_Exercise details_
Only one stretch of the data below is wanted: the lines starting at the one with "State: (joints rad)" and ending at the one with "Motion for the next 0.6", both included, given again exactly.

_Records to process_
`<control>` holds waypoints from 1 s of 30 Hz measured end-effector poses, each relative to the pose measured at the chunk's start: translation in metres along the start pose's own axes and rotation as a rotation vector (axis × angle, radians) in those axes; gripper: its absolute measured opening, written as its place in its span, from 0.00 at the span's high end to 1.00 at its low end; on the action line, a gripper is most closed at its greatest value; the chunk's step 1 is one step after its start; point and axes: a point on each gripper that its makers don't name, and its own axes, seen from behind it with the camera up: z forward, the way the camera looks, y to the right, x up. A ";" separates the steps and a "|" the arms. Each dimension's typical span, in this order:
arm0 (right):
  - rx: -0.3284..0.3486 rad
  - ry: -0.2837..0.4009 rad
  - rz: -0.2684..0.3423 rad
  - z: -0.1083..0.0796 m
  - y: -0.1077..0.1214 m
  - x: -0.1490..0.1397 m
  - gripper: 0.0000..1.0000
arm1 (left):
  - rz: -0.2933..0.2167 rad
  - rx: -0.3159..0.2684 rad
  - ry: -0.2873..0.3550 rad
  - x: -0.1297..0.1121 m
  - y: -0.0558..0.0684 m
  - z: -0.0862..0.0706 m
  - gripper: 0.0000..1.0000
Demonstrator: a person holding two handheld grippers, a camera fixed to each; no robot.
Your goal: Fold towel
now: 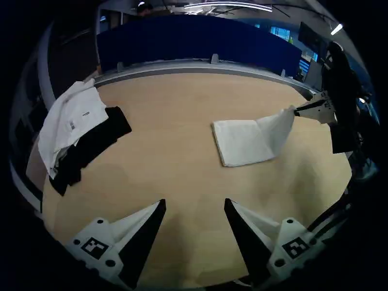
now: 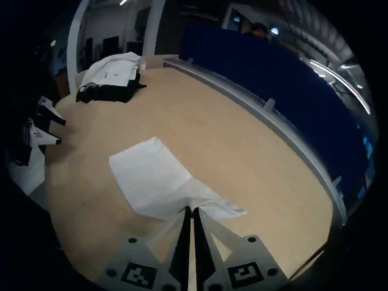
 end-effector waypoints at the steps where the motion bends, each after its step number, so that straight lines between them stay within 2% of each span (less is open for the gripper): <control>1: 0.008 0.006 -0.018 0.002 -0.004 0.007 0.96 | -0.005 0.000 0.003 0.001 0.000 -0.001 0.11; 9: 0.103 0.033 -0.184 0.031 -0.055 0.056 0.96 | -0.053 -0.001 0.032 0.004 0.001 -0.010 0.11; 15: 0.193 0.022 -0.284 0.070 -0.112 0.065 0.96 | -0.085 0.004 0.039 0.000 0.003 -0.014 0.11; 18: 0.239 -0.004 -0.305 0.093 -0.140 0.055 0.96 | -0.098 0.009 0.039 -0.004 0.003 -0.015 0.11; 21: 0.273 -0.043 -0.298 0.113 -0.161 0.037 0.96 | -0.111 0.013 0.036 -0.009 0.002 -0.016 0.11; 25: 0.293 -0.068 -0.255 0.121 -0.170 0.024 0.92 | -0.123 0.015 0.032 -0.014 0.001 -0.017 0.11; 29: 0.297 -0.048 -0.199 0.112 -0.167 0.028 0.45 | -0.129 0.013 0.032 -0.014 -0.001 -0.016 0.11; 30: 0.294 -0.042 -0.187 0.109 -0.164 0.029 0.39 | -0.130 0.013 0.032 -0.014 -0.002 -0.015 0.11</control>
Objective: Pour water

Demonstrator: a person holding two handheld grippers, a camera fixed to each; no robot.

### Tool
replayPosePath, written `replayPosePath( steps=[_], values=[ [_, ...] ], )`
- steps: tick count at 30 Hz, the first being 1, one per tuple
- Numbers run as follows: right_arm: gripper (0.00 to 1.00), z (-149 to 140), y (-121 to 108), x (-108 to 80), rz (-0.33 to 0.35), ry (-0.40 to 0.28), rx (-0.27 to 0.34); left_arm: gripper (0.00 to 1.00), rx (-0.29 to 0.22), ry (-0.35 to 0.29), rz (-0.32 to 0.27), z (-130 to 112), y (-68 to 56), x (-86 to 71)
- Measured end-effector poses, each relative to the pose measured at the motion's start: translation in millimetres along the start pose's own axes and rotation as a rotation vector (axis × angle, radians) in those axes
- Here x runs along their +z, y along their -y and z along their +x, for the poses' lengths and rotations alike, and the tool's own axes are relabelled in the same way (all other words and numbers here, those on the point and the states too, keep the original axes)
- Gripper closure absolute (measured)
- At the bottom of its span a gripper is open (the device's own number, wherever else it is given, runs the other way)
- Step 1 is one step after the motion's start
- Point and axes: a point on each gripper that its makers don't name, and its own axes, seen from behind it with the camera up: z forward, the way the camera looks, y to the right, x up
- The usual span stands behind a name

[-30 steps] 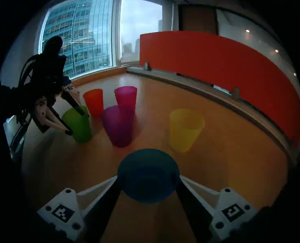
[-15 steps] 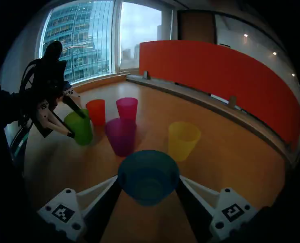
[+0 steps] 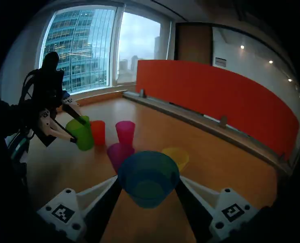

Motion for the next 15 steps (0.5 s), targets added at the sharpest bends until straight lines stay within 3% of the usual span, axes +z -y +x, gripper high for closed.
replayPosePath(
  steps=[15],
  values=[
    [0.1, 44.4, 5.4, -17.7, -0.025, -0.129, 0.004, 0.11, -0.008, -0.118, 0.038, 38.0, 6.5, -19.7]
  ],
)
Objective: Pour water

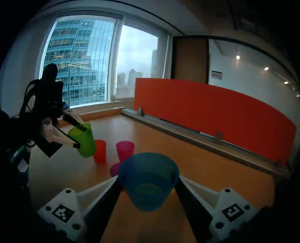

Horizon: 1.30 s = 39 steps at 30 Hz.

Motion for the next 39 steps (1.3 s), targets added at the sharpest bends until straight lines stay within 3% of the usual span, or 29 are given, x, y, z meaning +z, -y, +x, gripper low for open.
replayPosePath(
  steps=[12, 26, 39],
  values=[
    [0.1, 16.6, 1.7, -3.3, -0.017, -0.082, 0.028, 0.11, -0.003, -0.078, 0.013, 18.6, 2.8, -7.8],
    [0.1, 40.7, -5.4, -6.5, -0.04, -0.16, 0.041, 0.11, -0.067, -0.208, 0.008, 50.7, 1.0, -13.7],
    [0.1, 49.8, -10.8, -9.2, -0.052, -0.186, 0.034, 0.11, -0.001, -0.308, 0.029, 74.5, -4.6, -19.5]
  ],
)
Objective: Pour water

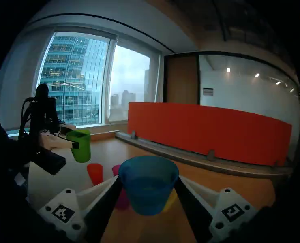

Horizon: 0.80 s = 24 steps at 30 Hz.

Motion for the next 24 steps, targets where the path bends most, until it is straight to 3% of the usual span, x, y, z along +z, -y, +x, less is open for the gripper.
replayPosePath(
  steps=[8, 24],
  values=[
    [0.1, 4.5, -0.8, -2.1, 0.002, -0.007, -0.008, 0.11, 0.021, -0.031, -0.005, 7.1, -5.7, -0.8],
    [0.1, 16.7, 3.0, -4.7, 0.029, -0.001, -0.054, 0.11, 0.001, -0.022, -0.029, 1.5, -10.0, -0.5]
  ],
)
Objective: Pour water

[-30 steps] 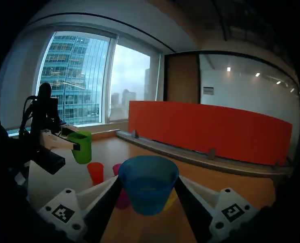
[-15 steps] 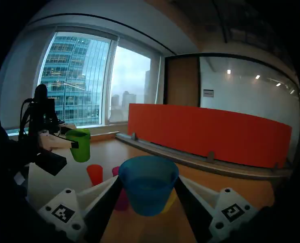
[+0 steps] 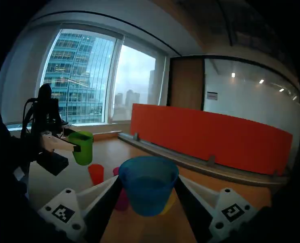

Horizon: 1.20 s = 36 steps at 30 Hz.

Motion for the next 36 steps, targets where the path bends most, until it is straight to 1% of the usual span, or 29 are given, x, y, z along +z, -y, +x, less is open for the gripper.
replayPosePath(
  steps=[5, 11, 19, 29, 36],
  values=[
    [0.1, 10.5, 4.4, 0.2, 0.022, -0.003, -0.027, 0.12, 0.007, 0.003, -0.008, -2.5, -2.9, 0.1],
    [0.1, 20.9, 6.2, 0.9, 0.033, 0.002, -0.078, 0.12, -0.012, -0.002, -0.026, -2.7, -7.8, 1.5],
    [0.1, 37.3, 8.2, 2.8, 0.042, -0.002, -0.141, 0.12, -0.024, 0.001, -0.043, -6.6, -13.7, 5.9],
    [0.1, 62.3, 9.8, 7.3, 0.053, -0.009, -0.248, 0.13, -0.039, -0.008, -0.06, -8.2, -19.4, 12.5],
    [0.1, 80.6, 14.5, 12.8, 0.063, -0.015, -0.324, 0.12, -0.038, -0.007, -0.071, -8.0, -24.5, 14.7]
  ],
)
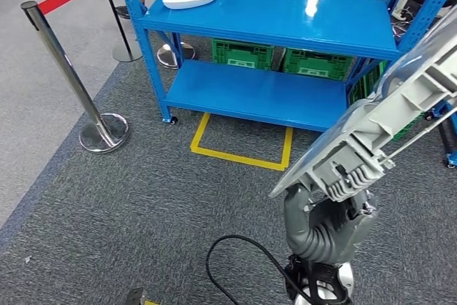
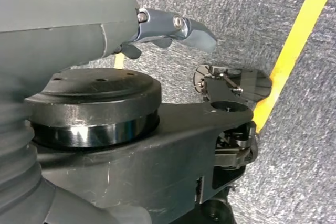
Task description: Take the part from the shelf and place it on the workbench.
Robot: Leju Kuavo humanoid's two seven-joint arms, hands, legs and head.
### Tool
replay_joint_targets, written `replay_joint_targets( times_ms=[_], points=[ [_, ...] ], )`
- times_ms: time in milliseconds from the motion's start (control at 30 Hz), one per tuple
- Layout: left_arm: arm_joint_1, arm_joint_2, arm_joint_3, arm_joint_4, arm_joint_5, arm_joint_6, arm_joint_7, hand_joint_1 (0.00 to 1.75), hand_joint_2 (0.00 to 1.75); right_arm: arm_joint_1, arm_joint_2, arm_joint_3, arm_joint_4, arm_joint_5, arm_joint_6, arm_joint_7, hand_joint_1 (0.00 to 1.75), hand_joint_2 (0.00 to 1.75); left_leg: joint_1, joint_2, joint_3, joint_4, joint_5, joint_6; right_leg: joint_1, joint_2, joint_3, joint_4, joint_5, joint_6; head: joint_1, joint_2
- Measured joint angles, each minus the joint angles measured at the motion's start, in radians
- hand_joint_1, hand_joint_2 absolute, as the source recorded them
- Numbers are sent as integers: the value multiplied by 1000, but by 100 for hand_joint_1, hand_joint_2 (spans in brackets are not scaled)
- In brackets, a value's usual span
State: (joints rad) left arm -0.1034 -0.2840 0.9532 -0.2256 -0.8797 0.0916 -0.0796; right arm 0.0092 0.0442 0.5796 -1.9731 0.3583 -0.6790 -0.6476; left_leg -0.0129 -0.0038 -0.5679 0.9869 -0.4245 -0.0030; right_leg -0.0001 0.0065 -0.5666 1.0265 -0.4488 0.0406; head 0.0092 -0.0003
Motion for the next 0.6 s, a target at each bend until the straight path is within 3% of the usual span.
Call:
replay_joint_targets(
  times_ms=[67, 133, 167, 267, 333, 367, 433, 467, 533, 600],
  points=[
    [0, 0, 0, 0, -1, 0, 0, 0, 175, -2, 0, 0, 0, 6, 0, 1, 175, 175, 1, 0, -7, 1, 5, -10, 2, 2, -5, -2, 3, -11, -1, 0],
    [0, 1, -1, 0, -2, 0, 0, 0, 175, -3, 1, 0, 0, 8, 0, 2, 175, 175, 2, 0, -18, 20, -12, -22, -1, 2, -9, -4, 9, -22, -2, 0],
    [0, 1, -1, 0, -2, 0, 0, 0, 175, -4, 1, 0, 0, 9, 0, 5, 175, 175, 4, 0, -33, 55, -36, -28, -3, 0, -9, -5, 12, -27, -4, 0],
    [0, 2, -1, 0, -2, 0, 0, 0, 175, -6, 1, 0, 2, 18, 0, 24, 175, 175, 8, 0, -117, 234, -124, -41, -4, -11, -17, -6, 16, -34, -8, 0],
    [1, 3, -1, 0, -1, 0, 0, 0, 175, -5, 1, 0, 6, 21, 0, 35, 175, 175, 9, 1, -135, 271, -121, -43, -4, -21, -21, -6, 18, -35, -8, 0],
    [1, 3, -1, 0, -1, 0, 0, 0, 175, -5, 1, 0, 7, 22, 0, 38, 175, 175, 10, 4, -118, 237, -95, -43, -4, -28, -22, -6, 18, -34, -8, 0],
    [-1, 3, -1, 0, 0, 0, 0, 0, 175, -6, 1, 0, 9, 22, 0, 41, 175, 175, 9, 27, -52, 116, -34, -40, -1, -44, -22, -4, 19, -29, -9, 0],
    [-3, 3, -1, 0, -1, 0, 0, 0, 175, -6, 1, 0, 9, 22, 0, 41, 175, 175, 9, 39, -24, 62, -18, -35, 1, -52, -25, -1, 18, -24, -9, 0],
    [-4, 2, -1, 0, -1, 0, 1, 0, 175, -8, 1, 0, 10, 22, 0, 42, 175, 175, 6, 46, -5, 13, -10, -24, 6, -69, -30, 2, 19, -14, -9, 0],
    [0, 2, -1, 0, -3, 3, 4, 0, 175, -9, 1, 0, 11, 21, 0, 45, 175, 175, 6, 28, -10, 6, -5, -9, 4, -79, -32, 3, 18, -3, -8, 0]
  ],
)
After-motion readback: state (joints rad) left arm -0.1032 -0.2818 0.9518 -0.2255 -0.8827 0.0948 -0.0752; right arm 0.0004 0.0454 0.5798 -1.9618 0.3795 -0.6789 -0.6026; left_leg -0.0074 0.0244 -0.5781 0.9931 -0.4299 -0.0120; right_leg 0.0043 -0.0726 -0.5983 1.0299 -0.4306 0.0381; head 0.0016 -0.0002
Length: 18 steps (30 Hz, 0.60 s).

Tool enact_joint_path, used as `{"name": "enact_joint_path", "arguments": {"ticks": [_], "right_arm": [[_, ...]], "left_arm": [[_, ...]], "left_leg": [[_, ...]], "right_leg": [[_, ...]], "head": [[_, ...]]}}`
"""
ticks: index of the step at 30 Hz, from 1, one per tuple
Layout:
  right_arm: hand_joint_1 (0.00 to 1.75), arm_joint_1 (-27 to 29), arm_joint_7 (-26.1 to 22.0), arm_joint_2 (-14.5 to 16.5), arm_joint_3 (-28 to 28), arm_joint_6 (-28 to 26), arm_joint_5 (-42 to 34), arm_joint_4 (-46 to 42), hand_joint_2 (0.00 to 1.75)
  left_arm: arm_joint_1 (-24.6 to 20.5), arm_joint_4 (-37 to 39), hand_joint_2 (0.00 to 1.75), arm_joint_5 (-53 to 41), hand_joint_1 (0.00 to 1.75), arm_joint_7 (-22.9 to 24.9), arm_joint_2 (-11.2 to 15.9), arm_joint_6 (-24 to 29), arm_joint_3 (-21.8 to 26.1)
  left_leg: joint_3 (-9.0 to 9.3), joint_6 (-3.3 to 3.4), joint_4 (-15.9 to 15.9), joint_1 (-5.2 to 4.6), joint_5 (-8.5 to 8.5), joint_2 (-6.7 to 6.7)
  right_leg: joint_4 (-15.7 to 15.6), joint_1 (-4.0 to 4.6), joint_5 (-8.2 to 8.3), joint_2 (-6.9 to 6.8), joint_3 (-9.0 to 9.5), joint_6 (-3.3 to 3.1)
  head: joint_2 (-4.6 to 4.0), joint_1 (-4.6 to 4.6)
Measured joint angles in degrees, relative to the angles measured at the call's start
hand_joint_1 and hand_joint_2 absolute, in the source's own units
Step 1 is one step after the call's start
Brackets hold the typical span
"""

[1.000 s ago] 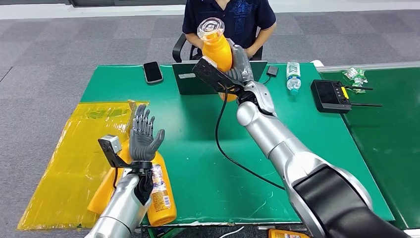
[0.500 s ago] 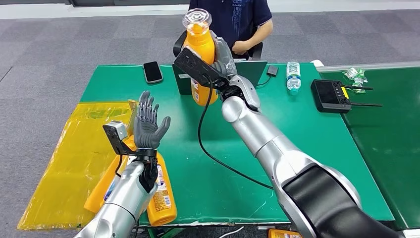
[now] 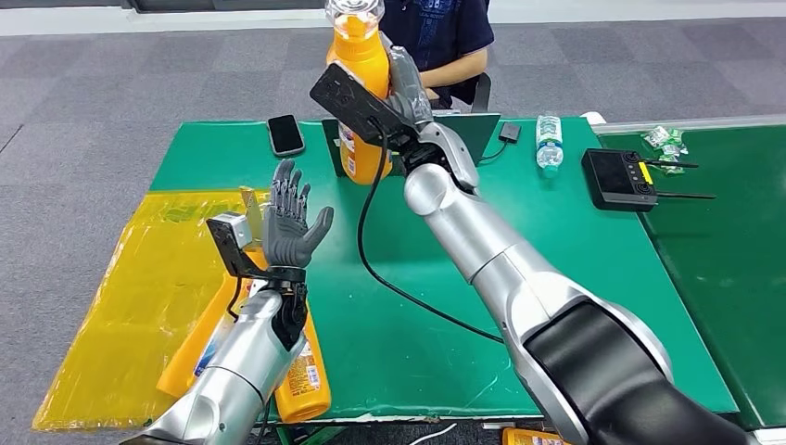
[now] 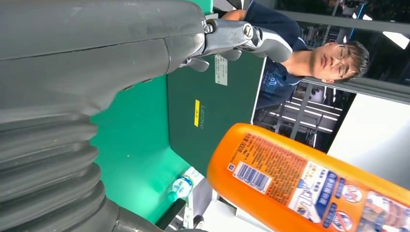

_Exercise output_
State: (joints rad) left arm -0.1034 -0.2840 0.9532 -0.2256 -0.8797 0.0916 -0.0796; right arm 0.0092 0.0442 0.5796 -1.9731 0.3583 -0.6790 -0.6476; left_leg -0.0129 -0.0038 -0.5679 0.9869 -0.4245 -0.0030; right_leg -0.0001 0.0065 -0.5666 1.0265 -0.4488 0.0406; head 0.0092 -0.0003
Motion for the next 0.6 s, a target at each bend until the straight path is within 3% of the usual span.

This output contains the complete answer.